The EU clearly understands that Belarus is not another Ukraine and that the recent events in Belarus do not presage another Maidan 2014 that resulted in a late-night flight to Russia of the president, a new government formed by the opposition parties, and the election of a new president who, among other things, signed an Association Agreement with the EU. It knows that in 1997 Belarus and Russia signed a treaty forming a Union and in 1999 signed a treaty forming a Union State that took effect in 2000. It knows that in 1992 Belarus joined Russia and several other post-Soviet states in a Collective Security Treaty and in 2002 formed the Collective Security Treaty Organization with Russia and four other post-Soviet states. And it knows that in 2014 Belarus joined with Russia and Kazakhstan in forming the Eurasian Economic Union. In short, it knows that the recent developments in Belarus do not constitute an imminent change in the “spheres of influence” in Europe.
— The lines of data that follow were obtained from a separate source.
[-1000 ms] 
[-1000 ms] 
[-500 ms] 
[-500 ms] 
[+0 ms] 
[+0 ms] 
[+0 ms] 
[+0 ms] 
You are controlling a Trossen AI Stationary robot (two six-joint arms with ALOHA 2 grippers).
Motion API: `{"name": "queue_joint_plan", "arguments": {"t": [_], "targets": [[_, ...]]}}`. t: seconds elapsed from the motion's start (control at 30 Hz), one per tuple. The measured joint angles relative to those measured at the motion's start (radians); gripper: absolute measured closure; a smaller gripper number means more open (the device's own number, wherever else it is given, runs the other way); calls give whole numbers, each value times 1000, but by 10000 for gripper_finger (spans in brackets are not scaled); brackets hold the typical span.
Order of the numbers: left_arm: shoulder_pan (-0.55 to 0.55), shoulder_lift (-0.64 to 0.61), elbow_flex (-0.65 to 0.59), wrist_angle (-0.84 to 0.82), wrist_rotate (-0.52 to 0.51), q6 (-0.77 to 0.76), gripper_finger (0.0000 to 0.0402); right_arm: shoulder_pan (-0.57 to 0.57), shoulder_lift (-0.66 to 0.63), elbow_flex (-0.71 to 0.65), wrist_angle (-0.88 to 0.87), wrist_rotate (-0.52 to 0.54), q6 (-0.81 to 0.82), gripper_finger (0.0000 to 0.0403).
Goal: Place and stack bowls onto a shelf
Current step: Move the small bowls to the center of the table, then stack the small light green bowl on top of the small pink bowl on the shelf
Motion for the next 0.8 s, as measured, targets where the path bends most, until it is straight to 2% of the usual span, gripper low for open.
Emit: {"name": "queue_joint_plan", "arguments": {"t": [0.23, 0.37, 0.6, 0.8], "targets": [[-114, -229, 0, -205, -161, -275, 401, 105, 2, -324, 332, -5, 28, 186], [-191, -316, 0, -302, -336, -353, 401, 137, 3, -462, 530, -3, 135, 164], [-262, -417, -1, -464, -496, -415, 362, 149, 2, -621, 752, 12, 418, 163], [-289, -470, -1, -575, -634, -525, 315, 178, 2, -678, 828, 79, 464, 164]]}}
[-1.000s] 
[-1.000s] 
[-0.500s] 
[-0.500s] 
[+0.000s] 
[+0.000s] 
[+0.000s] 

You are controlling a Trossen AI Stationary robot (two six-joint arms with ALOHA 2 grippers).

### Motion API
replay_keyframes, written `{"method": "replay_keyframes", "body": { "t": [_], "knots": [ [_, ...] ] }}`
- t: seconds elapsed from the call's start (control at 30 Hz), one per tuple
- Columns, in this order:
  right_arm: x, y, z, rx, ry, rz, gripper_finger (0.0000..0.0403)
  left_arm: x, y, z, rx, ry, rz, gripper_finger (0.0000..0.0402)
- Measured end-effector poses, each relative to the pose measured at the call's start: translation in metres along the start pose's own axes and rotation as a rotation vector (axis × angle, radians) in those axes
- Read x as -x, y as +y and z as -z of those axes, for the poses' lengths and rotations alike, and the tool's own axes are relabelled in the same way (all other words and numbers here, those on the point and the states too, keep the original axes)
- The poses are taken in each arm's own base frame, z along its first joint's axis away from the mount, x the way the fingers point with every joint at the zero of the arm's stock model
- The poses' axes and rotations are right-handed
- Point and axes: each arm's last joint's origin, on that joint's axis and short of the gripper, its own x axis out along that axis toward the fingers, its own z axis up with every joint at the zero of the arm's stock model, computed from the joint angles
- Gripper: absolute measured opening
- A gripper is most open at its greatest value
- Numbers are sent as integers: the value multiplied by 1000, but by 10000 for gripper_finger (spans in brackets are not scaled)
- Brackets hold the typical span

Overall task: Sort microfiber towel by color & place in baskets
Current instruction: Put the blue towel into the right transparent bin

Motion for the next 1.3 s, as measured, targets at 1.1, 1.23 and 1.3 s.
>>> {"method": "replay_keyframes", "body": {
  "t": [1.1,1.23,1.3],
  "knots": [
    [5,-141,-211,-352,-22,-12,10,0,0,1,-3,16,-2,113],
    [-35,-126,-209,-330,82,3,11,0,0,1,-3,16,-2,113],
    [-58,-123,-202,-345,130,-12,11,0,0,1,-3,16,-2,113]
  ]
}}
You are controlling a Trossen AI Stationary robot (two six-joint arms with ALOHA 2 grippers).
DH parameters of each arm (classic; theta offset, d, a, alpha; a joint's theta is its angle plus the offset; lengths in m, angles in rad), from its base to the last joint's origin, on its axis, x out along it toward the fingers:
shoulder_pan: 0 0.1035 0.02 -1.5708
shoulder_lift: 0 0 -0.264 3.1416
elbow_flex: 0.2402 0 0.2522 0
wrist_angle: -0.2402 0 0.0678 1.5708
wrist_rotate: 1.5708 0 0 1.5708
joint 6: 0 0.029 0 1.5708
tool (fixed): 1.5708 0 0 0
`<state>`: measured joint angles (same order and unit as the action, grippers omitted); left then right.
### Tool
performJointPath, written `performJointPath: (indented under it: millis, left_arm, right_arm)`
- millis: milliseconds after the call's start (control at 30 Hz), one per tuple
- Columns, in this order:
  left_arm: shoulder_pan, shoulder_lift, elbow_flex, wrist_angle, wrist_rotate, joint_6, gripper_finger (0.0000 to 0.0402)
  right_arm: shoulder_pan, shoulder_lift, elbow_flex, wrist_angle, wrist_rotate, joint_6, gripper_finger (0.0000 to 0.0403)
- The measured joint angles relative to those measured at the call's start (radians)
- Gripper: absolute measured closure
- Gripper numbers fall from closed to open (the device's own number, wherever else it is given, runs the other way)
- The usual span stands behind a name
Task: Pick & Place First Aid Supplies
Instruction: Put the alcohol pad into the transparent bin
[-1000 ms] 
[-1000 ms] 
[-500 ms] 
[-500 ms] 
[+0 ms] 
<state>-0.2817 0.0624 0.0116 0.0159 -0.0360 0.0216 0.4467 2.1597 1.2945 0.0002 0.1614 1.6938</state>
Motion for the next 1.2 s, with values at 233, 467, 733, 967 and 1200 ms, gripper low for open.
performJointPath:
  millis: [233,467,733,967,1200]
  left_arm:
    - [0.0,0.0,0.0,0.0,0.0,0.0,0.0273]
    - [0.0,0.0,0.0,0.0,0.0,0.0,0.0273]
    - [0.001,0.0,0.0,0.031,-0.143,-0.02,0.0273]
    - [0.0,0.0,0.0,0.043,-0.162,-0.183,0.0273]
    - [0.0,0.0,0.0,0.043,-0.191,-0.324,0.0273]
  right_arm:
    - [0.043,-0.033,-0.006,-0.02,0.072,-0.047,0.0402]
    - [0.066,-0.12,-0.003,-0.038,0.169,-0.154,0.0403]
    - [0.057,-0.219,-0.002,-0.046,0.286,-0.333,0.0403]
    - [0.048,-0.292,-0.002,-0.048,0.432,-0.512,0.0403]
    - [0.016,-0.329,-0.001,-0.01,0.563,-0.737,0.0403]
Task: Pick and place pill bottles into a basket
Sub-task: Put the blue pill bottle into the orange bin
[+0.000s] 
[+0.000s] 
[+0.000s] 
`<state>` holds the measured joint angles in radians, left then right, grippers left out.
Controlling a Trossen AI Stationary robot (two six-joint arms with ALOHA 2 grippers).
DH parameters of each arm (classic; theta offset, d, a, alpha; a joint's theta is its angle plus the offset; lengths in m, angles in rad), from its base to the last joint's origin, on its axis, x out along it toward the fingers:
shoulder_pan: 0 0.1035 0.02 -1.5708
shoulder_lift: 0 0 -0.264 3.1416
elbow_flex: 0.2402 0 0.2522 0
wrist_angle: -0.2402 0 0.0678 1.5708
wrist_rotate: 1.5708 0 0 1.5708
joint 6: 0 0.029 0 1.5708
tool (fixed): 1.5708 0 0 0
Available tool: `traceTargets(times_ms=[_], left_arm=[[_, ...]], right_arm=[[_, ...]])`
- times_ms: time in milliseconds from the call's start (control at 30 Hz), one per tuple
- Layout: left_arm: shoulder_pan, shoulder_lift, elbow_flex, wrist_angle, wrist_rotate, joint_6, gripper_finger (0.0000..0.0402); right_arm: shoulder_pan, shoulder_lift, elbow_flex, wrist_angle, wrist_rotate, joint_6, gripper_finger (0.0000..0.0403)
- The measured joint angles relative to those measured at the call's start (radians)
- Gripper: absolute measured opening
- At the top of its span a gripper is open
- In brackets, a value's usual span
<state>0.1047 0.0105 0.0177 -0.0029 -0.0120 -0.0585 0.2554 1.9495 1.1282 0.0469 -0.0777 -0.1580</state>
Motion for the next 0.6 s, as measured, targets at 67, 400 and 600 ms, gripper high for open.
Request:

Nevertheless, the developments in Belarus are of great concern to Putin, as he made clear in several telephone conversations with EU leaders in the run-up to yesterday’s meeting, not because Belarus might, as a result, move toward, and perhaps someday join, the EU and even NATO—it won’t—but simply because they demonstrate the vulnerability of even the most powerful authoritarian, one armed with the full arsenal of repressive force, once that leader is no longer regarded by the citizens as legitimate. Putin, who has a long but at times difficult relationship with him, probably doesn’t care much whether Lukashenko stays in office or goes; in fact, the Russia-Belarus relationship might be better if he left. But he does care about what will happen in Russia in 2024, when he will run for another six-year term, and in 2030, when he presumably will run for yet another six-year term. Putin’s anxieties about Belarus today, and future elections in Russia, will no doubt be the focus of much discussion as Alexei Navalny fights for his life today in a hospital in Omsk.
David R. Cameron is a professor of political science and the director of the MacMillan Center’s Program in European Union Studies.